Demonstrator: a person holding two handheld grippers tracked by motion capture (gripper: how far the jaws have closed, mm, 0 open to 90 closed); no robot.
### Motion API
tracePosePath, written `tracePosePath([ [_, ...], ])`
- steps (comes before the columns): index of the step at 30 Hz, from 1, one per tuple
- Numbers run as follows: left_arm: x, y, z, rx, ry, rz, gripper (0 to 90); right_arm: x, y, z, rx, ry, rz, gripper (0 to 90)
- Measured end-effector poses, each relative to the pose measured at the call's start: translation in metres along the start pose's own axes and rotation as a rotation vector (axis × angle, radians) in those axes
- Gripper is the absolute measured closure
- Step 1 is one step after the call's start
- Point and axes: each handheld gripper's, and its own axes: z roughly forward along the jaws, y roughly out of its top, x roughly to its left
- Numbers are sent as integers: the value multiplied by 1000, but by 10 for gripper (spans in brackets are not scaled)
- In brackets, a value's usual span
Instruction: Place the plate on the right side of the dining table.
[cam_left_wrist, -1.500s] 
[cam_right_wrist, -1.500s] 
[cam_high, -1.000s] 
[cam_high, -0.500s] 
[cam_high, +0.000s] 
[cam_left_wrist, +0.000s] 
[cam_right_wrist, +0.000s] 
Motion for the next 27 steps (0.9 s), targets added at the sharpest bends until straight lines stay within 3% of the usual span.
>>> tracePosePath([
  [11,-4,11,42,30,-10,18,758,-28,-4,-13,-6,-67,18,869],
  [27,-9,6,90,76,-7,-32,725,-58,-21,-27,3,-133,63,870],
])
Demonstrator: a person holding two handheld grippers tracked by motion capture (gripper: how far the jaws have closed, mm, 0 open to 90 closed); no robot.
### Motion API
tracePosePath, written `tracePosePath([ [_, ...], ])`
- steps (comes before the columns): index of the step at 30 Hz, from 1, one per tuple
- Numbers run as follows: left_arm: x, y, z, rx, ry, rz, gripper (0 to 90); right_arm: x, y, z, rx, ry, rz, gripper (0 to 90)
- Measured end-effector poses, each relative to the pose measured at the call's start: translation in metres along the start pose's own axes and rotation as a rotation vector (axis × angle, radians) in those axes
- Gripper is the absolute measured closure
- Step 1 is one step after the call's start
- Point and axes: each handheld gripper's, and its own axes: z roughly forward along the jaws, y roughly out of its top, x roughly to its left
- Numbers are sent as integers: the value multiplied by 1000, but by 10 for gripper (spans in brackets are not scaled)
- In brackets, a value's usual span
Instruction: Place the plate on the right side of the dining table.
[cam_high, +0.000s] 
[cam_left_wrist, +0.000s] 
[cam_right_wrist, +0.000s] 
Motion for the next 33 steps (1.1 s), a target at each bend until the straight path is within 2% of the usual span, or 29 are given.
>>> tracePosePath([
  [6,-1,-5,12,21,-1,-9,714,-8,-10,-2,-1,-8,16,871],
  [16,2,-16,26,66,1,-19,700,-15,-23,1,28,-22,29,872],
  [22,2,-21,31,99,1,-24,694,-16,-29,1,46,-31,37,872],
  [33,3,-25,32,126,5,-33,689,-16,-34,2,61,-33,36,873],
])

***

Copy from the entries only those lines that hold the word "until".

Motion for the next 27 steps (0.9 s), targets added at the sharpest bends until straight lines stay within 3% of the usual span.
Motion for the next 33 steps (1.1 s), a target at each bend until the straight path is within 2% of the usual span, or 29 are given.

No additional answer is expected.